Die DAJV fördert das gegenseitige Verständnis zwischen Europäern und Amerikanern unter anderem mit dem Austausch junger Juristinnen und Juristen. Was ändert sich infolge der aktuellen Situation?
Ich bin ganz zuversichtlich, dass das auf den transatlantischen Austausch von jungen Juristen keine große Auswirkung haben wird. Denn ich glaube nicht, dass die USA dadurch als Land insgesamt unattraktiv werden. Sie bleiben für Europäer ein Faszinosum. Ich sehe auch keine Anzeichen für eine restriktivere Zulassungspraxis gegenüber jungen Juristen, Studenten, Doktoranden oder LL.M.-Kandidaten aus Deutschland an amerikanischen Universitäten. Jedenfalls im Moment gibt es dafür noch keinen spürbaren Anhaltspunkt. Persönlich kann ich nur sagen: der transatlantische Austausch ist wichtiger als je zuvor. Wir haben uns über 70 Jahre darauf verlassen, dass es eine geistige, politische und ethische Verwandtschaft zwischen den USA und Westeuropa gibt. Leider müssen wir sehen: Sie ist heute brüchiger, als sie das früher war. Und umso mehr muss man versuchen, durch Austausch dafür zu sorgen, sie aufrecht zu erhalten. Und da, wo es geht, auch weiterzuentwickeln.
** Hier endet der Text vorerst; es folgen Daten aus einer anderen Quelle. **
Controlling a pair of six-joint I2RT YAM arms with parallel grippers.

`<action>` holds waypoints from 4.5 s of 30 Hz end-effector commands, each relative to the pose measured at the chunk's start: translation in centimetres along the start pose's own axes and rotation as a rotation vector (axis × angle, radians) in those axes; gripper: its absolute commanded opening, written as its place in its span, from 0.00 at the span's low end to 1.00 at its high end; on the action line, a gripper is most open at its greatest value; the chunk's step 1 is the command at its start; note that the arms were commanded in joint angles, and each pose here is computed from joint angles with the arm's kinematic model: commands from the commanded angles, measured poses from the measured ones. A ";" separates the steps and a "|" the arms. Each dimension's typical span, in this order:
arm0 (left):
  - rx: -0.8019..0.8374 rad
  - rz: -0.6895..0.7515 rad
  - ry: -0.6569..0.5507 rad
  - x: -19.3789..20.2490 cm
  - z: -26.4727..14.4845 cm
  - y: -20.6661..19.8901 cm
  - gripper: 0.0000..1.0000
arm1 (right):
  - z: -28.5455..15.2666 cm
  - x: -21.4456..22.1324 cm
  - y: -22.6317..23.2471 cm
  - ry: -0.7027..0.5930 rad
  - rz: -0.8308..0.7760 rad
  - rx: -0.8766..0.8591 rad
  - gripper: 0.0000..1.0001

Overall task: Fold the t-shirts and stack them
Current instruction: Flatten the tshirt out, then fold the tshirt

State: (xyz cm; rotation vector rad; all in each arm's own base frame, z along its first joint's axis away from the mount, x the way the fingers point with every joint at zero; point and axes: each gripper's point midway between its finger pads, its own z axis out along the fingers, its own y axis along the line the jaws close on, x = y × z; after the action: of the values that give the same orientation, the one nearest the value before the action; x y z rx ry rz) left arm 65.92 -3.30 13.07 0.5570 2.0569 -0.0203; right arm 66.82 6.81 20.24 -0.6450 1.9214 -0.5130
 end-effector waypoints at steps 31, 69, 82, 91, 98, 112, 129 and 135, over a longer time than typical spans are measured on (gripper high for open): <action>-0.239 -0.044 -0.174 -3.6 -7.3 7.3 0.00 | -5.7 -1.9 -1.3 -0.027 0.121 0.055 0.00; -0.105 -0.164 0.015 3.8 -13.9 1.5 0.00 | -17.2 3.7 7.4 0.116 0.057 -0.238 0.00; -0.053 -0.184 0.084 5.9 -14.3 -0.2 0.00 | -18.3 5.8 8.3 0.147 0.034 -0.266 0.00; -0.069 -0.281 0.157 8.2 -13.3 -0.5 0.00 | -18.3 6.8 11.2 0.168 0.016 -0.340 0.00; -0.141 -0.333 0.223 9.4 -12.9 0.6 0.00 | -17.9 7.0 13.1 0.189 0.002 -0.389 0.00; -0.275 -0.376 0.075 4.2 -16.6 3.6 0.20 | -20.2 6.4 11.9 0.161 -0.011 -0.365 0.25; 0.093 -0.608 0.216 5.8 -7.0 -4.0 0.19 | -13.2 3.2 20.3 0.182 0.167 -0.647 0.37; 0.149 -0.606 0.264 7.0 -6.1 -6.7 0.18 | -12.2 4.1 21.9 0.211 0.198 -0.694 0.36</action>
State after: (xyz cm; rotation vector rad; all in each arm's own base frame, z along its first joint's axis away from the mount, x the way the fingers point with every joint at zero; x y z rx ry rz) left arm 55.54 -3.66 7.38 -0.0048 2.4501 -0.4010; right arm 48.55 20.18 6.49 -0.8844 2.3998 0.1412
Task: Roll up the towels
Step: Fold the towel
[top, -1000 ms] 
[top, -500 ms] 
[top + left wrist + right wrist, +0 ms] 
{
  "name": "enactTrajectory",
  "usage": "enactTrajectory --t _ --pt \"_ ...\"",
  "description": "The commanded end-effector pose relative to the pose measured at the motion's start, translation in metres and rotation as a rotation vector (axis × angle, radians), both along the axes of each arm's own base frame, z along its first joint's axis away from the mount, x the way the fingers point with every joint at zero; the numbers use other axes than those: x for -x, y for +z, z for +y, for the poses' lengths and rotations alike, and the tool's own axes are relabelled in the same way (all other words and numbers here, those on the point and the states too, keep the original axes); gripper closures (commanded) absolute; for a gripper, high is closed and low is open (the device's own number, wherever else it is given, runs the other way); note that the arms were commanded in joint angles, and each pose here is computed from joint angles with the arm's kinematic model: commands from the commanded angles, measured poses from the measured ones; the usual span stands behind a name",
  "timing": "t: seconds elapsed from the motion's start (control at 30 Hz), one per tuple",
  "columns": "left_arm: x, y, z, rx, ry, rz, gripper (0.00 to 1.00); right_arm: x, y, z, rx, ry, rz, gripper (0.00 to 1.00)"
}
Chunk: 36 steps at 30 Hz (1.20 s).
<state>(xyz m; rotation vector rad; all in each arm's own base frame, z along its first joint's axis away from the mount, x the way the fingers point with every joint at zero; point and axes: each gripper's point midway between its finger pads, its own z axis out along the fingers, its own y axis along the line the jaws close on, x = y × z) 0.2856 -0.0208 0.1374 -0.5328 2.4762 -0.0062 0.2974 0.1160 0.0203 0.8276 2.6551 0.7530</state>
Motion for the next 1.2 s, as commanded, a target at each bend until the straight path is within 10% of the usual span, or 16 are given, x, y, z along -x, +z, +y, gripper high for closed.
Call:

Erwarten Sie Veränderungen bei der Zulassungspraxis an amerikanischen Universitäten?
Ich glaube nicht, dass es zu formalen Änderungen kommt. Amerikanische Universitäten werden nicht mehr Europäer zulassen, weil sie eventuell von Quoten für Nicht-Europäer abrücken oder so etwas. Das wäre auch keine Perspektive, auf die man aufbauen möchte. Umgekehrt sehe ich auch nicht, dass die Hürden im Moment schwieriger werden. Dabei muss man natürlich die Trumpsche Einwanderungspolitik beobachten. Es ist seit jeher ein enormer bürokratischer Aufwand, ein Austauschvisum für die USA zu erhalten, der auch über die letzten Jahrzehnte zugenommen hat. Aber bisher ging es eigentlich im Ergebnis immer noch ganz gut nach meinem Eindruck. Und da habe ich die Hoffnung, dass das wenigstens auch so bleibt.
Ja, das ist zu hoffen! Was würden Sie jungen Juristen raten, die gerade darüber nachdenken, in die USA zu gehen?
Sie sollen sich nicht irritieren lassen. Das ist meine zentrale Empfehlung. Es gibt ja bekanntlich eine Weisheit, die auf jede Situation dieser Welt zutrifft: Auch das geht vorüber.